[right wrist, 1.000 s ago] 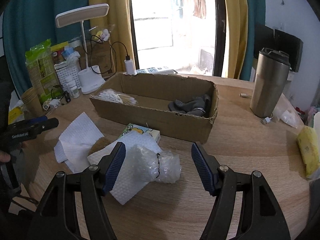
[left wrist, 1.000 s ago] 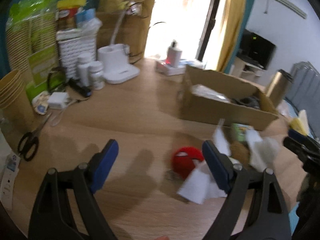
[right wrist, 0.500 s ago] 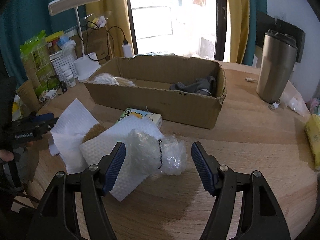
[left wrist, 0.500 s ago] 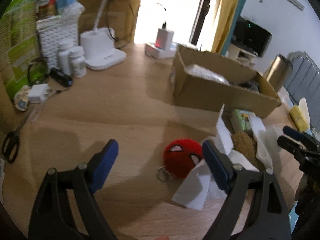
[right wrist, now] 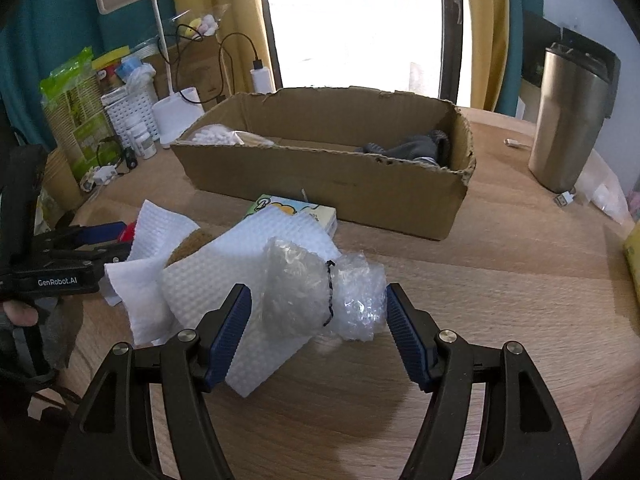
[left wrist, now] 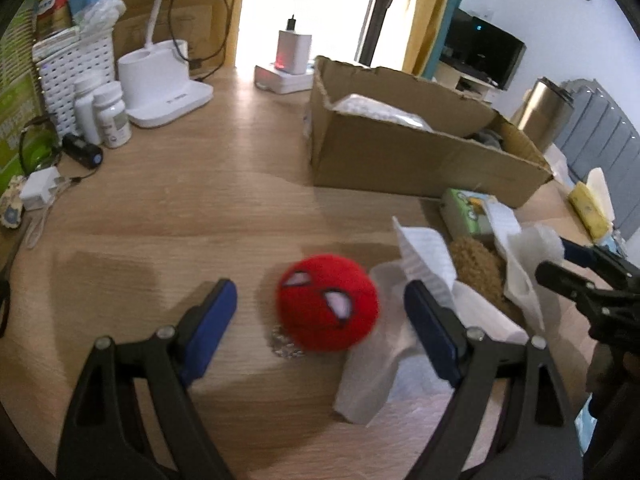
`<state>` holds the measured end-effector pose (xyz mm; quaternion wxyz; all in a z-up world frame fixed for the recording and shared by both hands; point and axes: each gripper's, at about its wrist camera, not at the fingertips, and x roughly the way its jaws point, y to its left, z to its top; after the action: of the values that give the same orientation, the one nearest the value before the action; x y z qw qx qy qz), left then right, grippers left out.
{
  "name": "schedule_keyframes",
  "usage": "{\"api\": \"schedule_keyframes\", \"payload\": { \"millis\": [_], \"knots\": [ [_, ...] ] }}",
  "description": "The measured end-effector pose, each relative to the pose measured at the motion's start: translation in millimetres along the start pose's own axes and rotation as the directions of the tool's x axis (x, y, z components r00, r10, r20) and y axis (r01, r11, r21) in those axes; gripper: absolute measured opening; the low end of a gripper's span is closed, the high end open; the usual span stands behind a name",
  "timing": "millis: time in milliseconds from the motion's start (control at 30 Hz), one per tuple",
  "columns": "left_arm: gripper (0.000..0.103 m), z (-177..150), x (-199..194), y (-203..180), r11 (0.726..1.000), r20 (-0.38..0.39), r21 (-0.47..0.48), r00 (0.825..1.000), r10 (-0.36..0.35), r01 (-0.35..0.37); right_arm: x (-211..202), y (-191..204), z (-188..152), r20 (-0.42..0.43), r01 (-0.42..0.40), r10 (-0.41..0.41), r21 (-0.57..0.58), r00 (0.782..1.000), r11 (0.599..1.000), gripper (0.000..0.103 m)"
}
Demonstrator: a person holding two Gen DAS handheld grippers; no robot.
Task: Organize soft objects
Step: 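Grasp the bubble-wrap bundle with the right tool while the left tool grasps the red plush ball, then lower the bubble wrap into the box with the right tool while the left tool drops the plush ball in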
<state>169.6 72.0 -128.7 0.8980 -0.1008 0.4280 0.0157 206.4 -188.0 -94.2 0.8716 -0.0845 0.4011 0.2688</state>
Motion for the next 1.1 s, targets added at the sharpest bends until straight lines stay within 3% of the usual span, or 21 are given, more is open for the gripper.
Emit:
{"api": "schedule_keyframes", "payload": {
  "millis": [67,100,167,233,300,633,1100],
  "knots": [
    [0.081,0.5,1.0,-1.3,1.000,0.000,0.004,1.000,-0.019,0.019,0.8,-0.2,-0.2,-0.003,-0.002,0.002,0.003,1.000,1.000,0.071],
    [0.072,1.0,1.7,-2.5,1.000,0.000,0.008,1.000,-0.022,0.022,1.0,-0.5,-0.5,-0.005,-0.004,0.004,0.004,1.000,1.000,0.067],
    [0.067,1.9,3.5,-4.2,1.000,-0.009,0.015,1.000,-0.027,0.027,1.3,-0.4,-1.1,-0.010,-0.009,0.009,0.001,1.000,1.000,0.065],
    [0.055,2.2,2.9,-5.6,0.999,-0.011,0.024,1.000,-0.022,0.022,-0.1,-0.2,-2.3,-0.006,-0.013,0.013,0.001,1.000,1.000,0.064],
    [0.050,2.0,2.1,-6.0,0.999,-0.012,0.023,0.999,-0.032,0.033,-1.9,-1.2,-2.4,0.003,-0.015,0.015,0.004,1.000,1.000,0.063],
    [0.048,2.9,-15.8,-5.7,0.999,0.029,0.024,0.999,-0.046,0.045,-16.1,-2.5,2.5,0.052,-0.016,0.016,0.004,0.999,1.000,0.062],
    [0.048,26.2,-59.0,-1.6,0.999,0.168,-0.005,0.985,-0.037,0.038,-35.6,-5.9,21.6,0.127,-0.015,0.017,-0.010,0.992,1.000,0.062]
  ]
}}
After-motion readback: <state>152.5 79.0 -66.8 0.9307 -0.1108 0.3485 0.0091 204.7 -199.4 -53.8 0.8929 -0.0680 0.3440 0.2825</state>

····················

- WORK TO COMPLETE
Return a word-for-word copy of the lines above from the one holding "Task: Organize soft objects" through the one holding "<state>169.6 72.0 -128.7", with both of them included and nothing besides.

- RESPONSE TO THE EXERCISE
Task: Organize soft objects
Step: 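Grasp the bubble-wrap bundle with the right tool while the left tool grasps the red plush ball, then lower the bubble wrap into the box with the right tool while the left tool drops the plush ball in
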<state>169.6 72.0 -128.7 0.8980 -0.1008 0.4280 0.0157 206.4 -188.0 -94.2 0.8716 -0.0845 0.4011 0.2688</state>

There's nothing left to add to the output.